**Task description:**
Copy every line below exactly.

**Information shown:**
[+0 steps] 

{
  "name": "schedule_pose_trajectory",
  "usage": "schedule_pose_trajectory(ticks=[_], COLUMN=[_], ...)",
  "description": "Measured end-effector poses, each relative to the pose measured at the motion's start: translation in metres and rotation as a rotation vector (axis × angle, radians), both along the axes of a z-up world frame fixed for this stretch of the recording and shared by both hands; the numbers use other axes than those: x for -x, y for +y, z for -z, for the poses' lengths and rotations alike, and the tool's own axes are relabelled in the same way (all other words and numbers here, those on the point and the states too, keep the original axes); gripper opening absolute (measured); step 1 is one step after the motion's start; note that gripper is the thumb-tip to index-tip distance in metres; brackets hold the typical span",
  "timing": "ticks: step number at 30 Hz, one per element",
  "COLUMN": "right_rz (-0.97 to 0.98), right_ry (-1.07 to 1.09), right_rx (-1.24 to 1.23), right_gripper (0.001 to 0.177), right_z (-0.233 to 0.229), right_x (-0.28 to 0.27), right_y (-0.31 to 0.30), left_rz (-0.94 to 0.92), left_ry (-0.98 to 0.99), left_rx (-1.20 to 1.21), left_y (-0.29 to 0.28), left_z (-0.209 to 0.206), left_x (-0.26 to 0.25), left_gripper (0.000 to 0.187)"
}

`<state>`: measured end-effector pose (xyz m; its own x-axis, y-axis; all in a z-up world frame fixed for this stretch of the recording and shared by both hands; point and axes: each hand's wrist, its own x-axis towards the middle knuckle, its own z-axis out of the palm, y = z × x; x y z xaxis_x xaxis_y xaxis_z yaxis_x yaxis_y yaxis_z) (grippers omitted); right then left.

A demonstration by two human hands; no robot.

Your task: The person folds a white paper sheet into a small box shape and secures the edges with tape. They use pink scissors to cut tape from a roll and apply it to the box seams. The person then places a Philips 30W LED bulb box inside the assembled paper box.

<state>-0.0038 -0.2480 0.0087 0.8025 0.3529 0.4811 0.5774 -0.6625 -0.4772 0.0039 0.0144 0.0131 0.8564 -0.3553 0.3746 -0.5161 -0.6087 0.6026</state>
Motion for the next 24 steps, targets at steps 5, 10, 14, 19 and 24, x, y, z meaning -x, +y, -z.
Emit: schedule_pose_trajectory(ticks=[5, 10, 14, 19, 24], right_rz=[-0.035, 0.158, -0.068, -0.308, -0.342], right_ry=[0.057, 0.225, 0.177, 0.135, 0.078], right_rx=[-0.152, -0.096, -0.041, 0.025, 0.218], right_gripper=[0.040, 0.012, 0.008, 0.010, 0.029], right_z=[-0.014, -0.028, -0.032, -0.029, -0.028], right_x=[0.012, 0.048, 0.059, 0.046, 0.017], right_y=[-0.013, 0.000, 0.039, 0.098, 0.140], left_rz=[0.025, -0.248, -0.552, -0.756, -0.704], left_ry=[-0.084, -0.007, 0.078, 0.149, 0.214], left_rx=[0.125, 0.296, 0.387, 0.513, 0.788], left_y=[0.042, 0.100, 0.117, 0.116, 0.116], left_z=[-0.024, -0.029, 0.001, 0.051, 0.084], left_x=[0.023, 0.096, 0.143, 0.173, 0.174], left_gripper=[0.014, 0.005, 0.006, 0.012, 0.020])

**Solution:**
[+0 steps] 

{
  "name": "schedule_pose_trajectory",
  "usage": "schedule_pose_trajectory(ticks=[_], COLUMN=[_], ...)",
  "description": "Measured end-effector poses, each relative to the pose measured at the motion's start: translation in metres and rotation as a rotation vector (axis × angle, radians), both along the axes of a z-up world frame fixed for this stretch of the recording and shared by both hands; the numbers use other axes than those: x for -x, y for +y, z for -z, for the poses' lengths and rotations alike, and the tool's own axes are relabelled in the same way (all other words and numbers here, those on the point and the states too, keep the original axes); gripper opening absolute (measured); step 1 is one step after the motion's start; note that gripper is the thumb-tip to index-tip distance in metres; brackets hold the typical span",
  "timing": "ticks: step number at 30 Hz, one per element",
  "COLUMN": "right_rz (-0.97 to 0.98), right_ry (-1.07 to 1.09), right_rx (-1.24 to 1.23), right_gripper (0.001 to 0.177), right_z (-0.233 to 0.229), right_x (-0.28 to 0.27), right_y (-0.31 to 0.30), left_rz (-0.94 to 0.92), left_ry (-0.98 to 0.99), left_rx (-1.20 to 1.21), left_y (-0.29 to 0.28), left_z (-0.209 to 0.206), left_x (-0.26 to 0.25), left_gripper (0.000 to 0.187)"
}

`<state>`: measured end-effector pose (xyz m; its own x-axis, y-axis; all in a z-up world frame fixed for this stretch of the recording and shared by both hands; point and axes: each hand's wrist, its own x-axis towards the middle knuckle, its own z-axis out of the palm, y = z × x; x y z xaxis_x xaxis_y xaxis_z yaxis_x yaxis_y yaxis_z) (grippers omitted); right then left.

A demonstration by two human hands; no robot.

Your task: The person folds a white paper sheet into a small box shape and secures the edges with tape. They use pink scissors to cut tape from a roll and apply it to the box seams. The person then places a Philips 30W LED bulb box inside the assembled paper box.

<state>-0.0038 -0.2480 0.0087 0.8025 0.3529 0.4811 0.5774 -0.6625 -0.4772 0.0039 0.0144 0.0131 0.8564 -0.3553 0.3746 -0.5161 -0.6087 0.6026</state>
Motion for the next 24 steps, targets at steps 5, 10, 14, 19 and 24, x, y, z meaning -x, +y, -z.
Emit: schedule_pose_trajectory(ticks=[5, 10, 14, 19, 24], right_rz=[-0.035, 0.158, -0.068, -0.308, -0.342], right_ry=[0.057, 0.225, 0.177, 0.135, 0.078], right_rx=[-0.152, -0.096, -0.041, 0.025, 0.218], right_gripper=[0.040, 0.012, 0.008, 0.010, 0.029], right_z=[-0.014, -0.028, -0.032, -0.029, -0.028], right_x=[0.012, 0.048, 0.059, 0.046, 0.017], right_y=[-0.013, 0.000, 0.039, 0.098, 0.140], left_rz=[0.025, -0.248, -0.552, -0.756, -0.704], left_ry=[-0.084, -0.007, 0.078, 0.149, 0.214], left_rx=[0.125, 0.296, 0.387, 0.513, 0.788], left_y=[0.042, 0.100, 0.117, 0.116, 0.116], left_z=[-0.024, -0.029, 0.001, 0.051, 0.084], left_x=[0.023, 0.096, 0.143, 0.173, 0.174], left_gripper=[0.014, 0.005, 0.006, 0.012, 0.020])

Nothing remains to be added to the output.